#### INSTRUCTIONS TO FOLLOW
Working from the records below, repeat exactly the lines starting at the line that contains "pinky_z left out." and ending at the line that contains "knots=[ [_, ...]", inclusive.
+---+
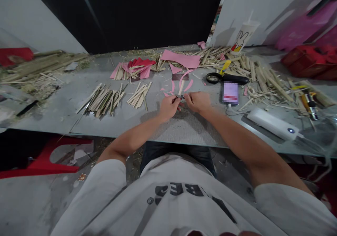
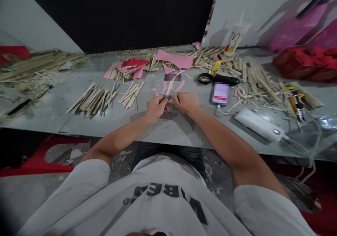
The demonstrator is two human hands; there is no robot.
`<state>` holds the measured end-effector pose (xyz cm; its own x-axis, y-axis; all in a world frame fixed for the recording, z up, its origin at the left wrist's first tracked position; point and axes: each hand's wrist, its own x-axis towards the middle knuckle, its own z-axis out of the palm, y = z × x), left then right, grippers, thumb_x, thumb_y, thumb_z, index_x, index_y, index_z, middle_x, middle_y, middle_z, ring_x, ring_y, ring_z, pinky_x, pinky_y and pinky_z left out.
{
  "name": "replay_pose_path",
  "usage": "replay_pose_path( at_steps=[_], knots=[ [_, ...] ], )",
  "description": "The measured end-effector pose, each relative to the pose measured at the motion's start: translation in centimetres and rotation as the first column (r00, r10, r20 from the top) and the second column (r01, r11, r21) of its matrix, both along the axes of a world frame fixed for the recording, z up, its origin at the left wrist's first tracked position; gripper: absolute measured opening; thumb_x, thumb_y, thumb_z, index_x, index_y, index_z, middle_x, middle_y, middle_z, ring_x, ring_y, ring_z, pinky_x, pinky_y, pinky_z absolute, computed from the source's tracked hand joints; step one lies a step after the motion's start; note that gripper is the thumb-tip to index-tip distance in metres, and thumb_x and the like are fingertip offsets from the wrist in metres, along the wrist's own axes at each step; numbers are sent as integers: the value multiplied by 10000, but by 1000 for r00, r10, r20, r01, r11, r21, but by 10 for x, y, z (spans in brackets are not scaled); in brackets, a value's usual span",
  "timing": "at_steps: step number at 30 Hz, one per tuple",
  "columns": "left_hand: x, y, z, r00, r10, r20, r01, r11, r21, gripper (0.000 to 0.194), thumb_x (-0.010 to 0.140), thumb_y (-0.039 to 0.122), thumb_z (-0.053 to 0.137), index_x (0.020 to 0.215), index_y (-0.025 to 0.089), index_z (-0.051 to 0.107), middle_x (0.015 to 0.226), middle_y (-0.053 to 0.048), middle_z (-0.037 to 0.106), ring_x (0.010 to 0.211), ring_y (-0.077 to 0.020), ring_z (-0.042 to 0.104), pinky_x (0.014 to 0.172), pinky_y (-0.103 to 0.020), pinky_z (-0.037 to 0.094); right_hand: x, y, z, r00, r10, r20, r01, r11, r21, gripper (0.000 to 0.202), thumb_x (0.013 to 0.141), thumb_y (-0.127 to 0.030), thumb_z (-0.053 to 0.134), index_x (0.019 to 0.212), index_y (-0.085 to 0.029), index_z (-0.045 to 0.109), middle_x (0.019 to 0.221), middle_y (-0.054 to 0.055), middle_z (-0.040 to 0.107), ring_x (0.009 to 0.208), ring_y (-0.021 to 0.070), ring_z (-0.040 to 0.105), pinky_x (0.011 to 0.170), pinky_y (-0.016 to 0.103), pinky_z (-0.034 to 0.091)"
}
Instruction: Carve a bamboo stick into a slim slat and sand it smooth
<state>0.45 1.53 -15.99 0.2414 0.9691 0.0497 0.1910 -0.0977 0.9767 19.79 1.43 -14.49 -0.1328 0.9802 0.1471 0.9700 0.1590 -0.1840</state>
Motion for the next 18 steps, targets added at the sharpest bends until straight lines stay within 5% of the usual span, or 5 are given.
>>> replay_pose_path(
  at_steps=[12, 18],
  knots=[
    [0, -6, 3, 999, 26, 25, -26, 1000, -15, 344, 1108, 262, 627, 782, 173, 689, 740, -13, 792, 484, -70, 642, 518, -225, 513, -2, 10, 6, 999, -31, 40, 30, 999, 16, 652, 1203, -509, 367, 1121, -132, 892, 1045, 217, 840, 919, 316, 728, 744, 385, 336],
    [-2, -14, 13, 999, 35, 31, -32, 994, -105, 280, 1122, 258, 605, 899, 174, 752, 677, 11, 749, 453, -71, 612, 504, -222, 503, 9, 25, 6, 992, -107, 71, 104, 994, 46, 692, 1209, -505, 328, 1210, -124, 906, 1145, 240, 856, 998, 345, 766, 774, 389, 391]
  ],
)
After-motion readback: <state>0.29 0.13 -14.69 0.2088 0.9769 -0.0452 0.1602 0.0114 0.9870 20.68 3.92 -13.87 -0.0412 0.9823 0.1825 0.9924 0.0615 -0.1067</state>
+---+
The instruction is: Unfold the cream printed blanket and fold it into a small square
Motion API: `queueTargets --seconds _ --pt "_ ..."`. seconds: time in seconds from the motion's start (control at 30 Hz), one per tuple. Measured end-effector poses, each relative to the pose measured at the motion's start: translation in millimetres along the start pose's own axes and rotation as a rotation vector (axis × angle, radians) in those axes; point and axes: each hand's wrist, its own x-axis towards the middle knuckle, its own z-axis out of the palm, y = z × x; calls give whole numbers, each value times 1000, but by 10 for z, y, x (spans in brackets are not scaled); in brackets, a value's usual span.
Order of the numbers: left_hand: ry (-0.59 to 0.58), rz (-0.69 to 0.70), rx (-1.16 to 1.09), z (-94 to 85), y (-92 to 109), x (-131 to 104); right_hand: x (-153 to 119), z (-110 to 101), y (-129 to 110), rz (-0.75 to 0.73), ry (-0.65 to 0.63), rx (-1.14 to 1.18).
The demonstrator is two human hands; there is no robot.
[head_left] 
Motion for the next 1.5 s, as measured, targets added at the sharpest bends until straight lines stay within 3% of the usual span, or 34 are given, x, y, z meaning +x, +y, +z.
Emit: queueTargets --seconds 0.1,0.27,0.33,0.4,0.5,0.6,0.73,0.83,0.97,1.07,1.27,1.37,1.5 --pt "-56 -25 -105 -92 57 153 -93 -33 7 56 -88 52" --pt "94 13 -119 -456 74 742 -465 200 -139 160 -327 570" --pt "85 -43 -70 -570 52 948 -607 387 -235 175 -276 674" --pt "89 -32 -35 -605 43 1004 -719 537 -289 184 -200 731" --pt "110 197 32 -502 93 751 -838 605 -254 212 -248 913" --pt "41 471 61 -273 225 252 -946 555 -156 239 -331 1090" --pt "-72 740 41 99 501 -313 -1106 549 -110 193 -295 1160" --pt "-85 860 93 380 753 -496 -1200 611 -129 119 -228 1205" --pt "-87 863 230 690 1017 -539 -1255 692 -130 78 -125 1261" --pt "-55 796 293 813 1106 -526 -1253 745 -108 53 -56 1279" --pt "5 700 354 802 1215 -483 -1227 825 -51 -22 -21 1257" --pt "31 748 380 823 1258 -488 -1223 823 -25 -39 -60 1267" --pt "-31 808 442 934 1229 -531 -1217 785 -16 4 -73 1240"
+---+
#### ANSWER BELOW
`<state>` holds the measured end-effector pose (xyz cm; its own x-axis, y-axis; all in a world frame fixed for the recording, z up, its origin at the left wrist's first tracked position; point and axes: each hand's wrist, its own x-axis towards the middle knuckle, its own z-axis out of the palm, y = z × x), left then right, grippers, thumb_x, thumb_y, thumb_z, index_x, index_y, index_z, middle_x, middle_y, middle_z, ring_x, ring_y, ring_z, pinky_x, pinky_y and pinky_z left out.
{
  "name": "replay_pose_path",
  "usage": "replay_pose_path( at_steps=[_], knots=[ [_, ...] ], )",

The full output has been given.